= 10th Guards Budapest Rifle Corps =

The 10th Guards Budapest Rifle Corps was a unit of the Soviet Red Army during the Eastern Front of World War II. It traces its history to the 3rd Guards Rifle Corps, originally activated in January 1942, which was redesignated the 10th Guards Rifle Corps on 13 August 1942.

By Transcaucasian Front Order No. 00169 dated 3 August 1942, the corps began to form. The formation of the corps took place in the first half of August 1942 in the Makhachkala area from the previously completed 4th, 5th, 6th and 7th Guards Rifle Brigades (later to be expanded into 108th, 109th, and 110th Guards Rifle Divisions). On 13 August 1942, the 3rd Guards Rifle Corps was renamed to the 10th Guards Rifle Corps. It took part in the Dnieper–Carpathian Offensive as part of the 5th Shock Army, 3rd Ukrainian Front. They also took part in the Budapest Offensive as part of the 46th Army. Later, it became part of the Odessa Military District.

The 99th Rifle Division (2nd Formation) was withdrawn to Dubăsari in Moldova (Odessa Military District) with the Corps by spring 1946, where it was reduced to the 37th Separate Rifle Brigade. The latter was soon disbanded in December 1946.

In 1948, the 10th Guards Rifle Corps was part of 4th Guards Army, alongside 24th Guards Rifle Corps and 82nd Rifle Corps. It was made up of 33rd Guards Mechanized Division, 59th Guards RD, and 86th Guards Rifle Divisions. 86 GRD was still with it in 1955. By the time of its disestablishment it had been assigned the Military Unit Number No. 69651.

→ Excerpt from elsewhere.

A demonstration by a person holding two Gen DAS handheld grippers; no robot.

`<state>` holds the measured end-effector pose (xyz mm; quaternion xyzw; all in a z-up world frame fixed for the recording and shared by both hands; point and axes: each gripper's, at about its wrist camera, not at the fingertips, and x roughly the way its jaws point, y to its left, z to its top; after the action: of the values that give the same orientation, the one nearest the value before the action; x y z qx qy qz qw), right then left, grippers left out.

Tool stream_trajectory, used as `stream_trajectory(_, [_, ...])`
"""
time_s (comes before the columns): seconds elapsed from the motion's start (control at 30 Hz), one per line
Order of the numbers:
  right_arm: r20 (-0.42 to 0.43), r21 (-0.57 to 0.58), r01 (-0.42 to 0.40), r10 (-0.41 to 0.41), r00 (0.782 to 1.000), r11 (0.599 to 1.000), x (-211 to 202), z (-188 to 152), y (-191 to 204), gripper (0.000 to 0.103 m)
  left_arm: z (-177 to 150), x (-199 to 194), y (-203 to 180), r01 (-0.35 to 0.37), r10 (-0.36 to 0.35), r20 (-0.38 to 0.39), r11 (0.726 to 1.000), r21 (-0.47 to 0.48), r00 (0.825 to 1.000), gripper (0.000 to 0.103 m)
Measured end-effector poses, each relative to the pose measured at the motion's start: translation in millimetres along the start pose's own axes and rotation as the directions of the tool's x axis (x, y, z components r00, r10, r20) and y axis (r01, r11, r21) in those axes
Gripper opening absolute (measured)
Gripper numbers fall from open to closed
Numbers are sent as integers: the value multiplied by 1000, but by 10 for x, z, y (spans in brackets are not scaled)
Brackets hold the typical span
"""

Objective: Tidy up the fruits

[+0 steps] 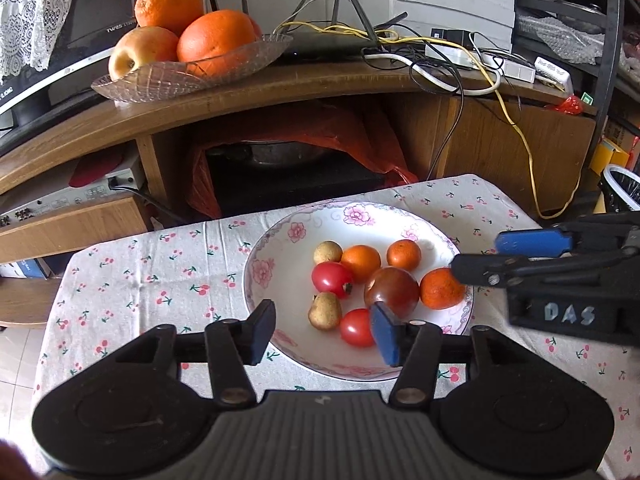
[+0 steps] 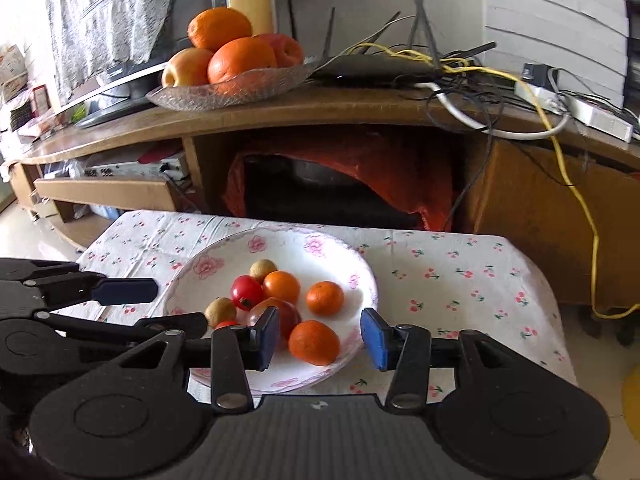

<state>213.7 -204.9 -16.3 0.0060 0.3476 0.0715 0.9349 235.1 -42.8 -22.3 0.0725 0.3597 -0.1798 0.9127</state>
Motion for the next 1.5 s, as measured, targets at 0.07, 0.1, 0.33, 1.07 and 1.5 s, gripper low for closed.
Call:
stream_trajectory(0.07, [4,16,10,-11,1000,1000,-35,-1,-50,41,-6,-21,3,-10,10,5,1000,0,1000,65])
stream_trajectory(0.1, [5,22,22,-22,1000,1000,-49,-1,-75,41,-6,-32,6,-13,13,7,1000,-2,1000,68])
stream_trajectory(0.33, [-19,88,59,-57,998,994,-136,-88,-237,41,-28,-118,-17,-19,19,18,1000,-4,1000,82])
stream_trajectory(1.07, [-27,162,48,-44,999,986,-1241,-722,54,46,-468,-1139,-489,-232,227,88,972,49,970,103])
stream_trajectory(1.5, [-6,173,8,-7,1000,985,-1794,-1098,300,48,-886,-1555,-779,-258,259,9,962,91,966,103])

The corps was disestablished by being redesignated the 14th Guards Army on 25 November 1956 in Kishinev.

== Commanders ==
- Feofan Parkhomenko (8 August 1942 – 13 August 1942), Guards Major General;
- Ivan Terentyevich Zamertsev (13 August 1942 – 11 September 1942), Guards Major General;
- Ivan Alexandrovich Sevastyanov (15 September 1942 – 10 November 1942), guard colonel;
- Vasily Glagolev (11 November 1942 – 11 February 1943), guard colonel, guard major general;
- Pavel Gavrilovich Petrov (10 February 1943 – 20 February 1943), Guard Colonel, acting;
- Ivan Rubanyuk (12 February 1943 – April 1947), Guard Major General, Guard Lieutenant General [10] [11];
- Semyon Kozak (April 1947 – July 1950), Guard Lieutenant General;
- Pavel Nikonovich Bibikov (April 1951 – July 1953), Guard Major General;
- Efim Vasilievich Ryzhikov (July 1953 – 11 June 1956), Guard Lieutenant General;
- Konstantin Fedorovich Mayorov (12 June 1956 – 15 November 1956), Guard Major General.